§ Records from a data collection
-*-*-

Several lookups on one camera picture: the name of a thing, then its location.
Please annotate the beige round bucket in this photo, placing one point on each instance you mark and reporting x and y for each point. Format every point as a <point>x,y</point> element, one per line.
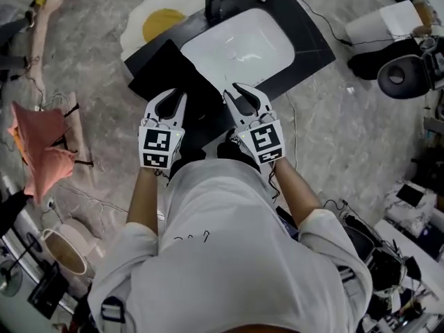
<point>66,255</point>

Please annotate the beige long pole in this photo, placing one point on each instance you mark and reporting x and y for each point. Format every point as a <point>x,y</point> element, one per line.
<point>43,30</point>

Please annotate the black cloth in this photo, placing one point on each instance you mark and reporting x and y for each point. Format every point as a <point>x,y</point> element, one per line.
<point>173,71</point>

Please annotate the black flat case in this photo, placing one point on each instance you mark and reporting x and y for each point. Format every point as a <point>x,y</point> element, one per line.
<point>46,290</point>

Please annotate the person's left forearm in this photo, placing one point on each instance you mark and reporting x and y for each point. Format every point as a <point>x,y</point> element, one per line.
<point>145,200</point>

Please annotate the black floor mat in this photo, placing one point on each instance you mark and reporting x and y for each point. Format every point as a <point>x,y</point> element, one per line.
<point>364,64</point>

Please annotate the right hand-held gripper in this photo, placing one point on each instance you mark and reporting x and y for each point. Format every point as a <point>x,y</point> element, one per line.
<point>267,141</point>

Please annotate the person's black trousers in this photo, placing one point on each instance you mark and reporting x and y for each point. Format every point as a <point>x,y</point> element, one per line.
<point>225,153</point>

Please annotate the dark blue box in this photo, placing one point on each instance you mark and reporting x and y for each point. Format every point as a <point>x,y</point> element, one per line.
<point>288,224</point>

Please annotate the person's right forearm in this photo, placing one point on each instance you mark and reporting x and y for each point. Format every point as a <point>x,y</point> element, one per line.
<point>295,193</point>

-*-*-

Only the lines from the one with "<point>364,64</point>" through the last line of the records belong in the answer, each copied exactly.

<point>364,64</point>

Please annotate the right hand-held gripper in this photo, placing one point on each instance you mark and reporting x and y for each point. Format every point as a <point>x,y</point> element, one per line.
<point>267,141</point>

Please annotate the person's black trousers in this photo, placing one point on each instance you mark and reporting x and y for each point. Format every point as a <point>x,y</point> element, one per line.
<point>225,153</point>

Please annotate the dark blue box in this photo, placing one point on each instance you mark and reporting x and y for each point. Format every point as a <point>x,y</point> element, one per line.
<point>288,224</point>

Please annotate the person's right forearm in this photo, placing one point on each instance you mark and reporting x and y for each point. Format every point as a <point>x,y</point> element, one per line.
<point>295,193</point>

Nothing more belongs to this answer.